**Exercise objective:** Only one stretch of the data below is needed: the line with "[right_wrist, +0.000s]" through the last line. Output it exactly and drop the pictures.

**The data:**
■ ■ ■ ■ ■ ■ ■
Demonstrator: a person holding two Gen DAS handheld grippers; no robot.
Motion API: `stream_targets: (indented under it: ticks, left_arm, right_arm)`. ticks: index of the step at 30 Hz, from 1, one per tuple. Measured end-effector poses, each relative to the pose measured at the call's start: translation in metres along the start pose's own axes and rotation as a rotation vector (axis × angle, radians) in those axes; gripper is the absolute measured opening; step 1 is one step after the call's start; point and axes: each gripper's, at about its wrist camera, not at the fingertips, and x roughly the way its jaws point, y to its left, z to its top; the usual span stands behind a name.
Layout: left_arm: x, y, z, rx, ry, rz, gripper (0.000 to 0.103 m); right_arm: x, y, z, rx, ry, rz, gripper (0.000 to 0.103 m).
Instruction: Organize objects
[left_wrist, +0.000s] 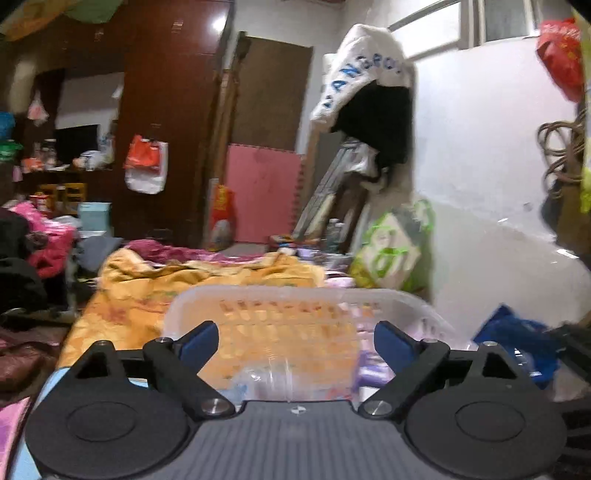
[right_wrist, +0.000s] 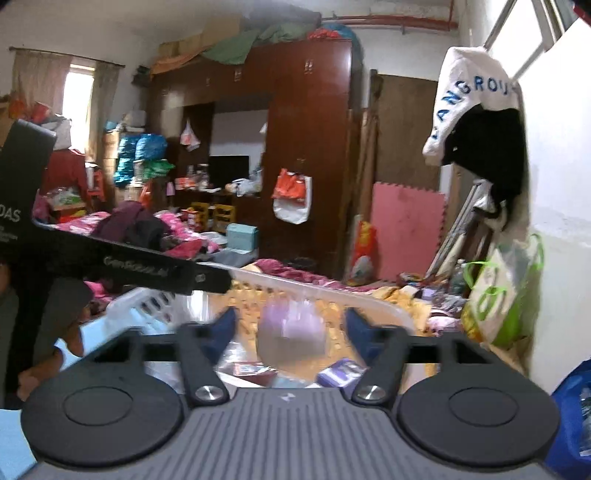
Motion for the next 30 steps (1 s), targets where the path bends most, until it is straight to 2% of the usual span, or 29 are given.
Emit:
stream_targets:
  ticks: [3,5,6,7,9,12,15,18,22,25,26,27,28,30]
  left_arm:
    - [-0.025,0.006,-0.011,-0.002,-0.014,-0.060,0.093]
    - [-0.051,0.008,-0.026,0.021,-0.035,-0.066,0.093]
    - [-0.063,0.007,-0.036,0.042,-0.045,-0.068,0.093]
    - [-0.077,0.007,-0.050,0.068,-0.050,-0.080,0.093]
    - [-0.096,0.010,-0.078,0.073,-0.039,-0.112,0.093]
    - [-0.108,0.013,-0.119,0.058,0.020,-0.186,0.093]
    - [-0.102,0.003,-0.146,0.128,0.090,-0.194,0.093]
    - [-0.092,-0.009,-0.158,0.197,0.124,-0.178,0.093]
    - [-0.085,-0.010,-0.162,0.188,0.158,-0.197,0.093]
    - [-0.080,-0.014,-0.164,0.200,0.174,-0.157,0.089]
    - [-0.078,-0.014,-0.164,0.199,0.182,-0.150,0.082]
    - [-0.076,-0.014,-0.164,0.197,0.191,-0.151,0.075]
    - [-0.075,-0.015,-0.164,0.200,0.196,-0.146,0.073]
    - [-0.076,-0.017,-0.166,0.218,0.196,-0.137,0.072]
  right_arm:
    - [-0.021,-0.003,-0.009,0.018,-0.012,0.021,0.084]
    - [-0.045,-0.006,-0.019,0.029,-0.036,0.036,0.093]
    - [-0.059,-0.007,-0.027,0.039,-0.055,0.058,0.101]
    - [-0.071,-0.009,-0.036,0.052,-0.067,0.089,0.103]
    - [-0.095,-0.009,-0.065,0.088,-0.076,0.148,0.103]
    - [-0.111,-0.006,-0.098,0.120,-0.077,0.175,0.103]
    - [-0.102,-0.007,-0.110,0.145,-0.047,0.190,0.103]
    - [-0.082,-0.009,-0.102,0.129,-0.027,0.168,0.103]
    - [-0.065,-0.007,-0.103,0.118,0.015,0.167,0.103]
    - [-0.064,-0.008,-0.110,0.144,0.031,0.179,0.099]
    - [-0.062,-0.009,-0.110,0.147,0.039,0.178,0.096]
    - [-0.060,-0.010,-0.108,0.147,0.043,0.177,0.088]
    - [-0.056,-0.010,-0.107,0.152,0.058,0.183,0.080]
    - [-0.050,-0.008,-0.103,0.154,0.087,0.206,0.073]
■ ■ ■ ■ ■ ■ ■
**Solution to the exercise:**
[right_wrist, +0.000s] 
Motion for the next 30 steps (1 s), targets where the path bends most, until it is straight to 2% of the usual span, or 29 are given.
Emit:
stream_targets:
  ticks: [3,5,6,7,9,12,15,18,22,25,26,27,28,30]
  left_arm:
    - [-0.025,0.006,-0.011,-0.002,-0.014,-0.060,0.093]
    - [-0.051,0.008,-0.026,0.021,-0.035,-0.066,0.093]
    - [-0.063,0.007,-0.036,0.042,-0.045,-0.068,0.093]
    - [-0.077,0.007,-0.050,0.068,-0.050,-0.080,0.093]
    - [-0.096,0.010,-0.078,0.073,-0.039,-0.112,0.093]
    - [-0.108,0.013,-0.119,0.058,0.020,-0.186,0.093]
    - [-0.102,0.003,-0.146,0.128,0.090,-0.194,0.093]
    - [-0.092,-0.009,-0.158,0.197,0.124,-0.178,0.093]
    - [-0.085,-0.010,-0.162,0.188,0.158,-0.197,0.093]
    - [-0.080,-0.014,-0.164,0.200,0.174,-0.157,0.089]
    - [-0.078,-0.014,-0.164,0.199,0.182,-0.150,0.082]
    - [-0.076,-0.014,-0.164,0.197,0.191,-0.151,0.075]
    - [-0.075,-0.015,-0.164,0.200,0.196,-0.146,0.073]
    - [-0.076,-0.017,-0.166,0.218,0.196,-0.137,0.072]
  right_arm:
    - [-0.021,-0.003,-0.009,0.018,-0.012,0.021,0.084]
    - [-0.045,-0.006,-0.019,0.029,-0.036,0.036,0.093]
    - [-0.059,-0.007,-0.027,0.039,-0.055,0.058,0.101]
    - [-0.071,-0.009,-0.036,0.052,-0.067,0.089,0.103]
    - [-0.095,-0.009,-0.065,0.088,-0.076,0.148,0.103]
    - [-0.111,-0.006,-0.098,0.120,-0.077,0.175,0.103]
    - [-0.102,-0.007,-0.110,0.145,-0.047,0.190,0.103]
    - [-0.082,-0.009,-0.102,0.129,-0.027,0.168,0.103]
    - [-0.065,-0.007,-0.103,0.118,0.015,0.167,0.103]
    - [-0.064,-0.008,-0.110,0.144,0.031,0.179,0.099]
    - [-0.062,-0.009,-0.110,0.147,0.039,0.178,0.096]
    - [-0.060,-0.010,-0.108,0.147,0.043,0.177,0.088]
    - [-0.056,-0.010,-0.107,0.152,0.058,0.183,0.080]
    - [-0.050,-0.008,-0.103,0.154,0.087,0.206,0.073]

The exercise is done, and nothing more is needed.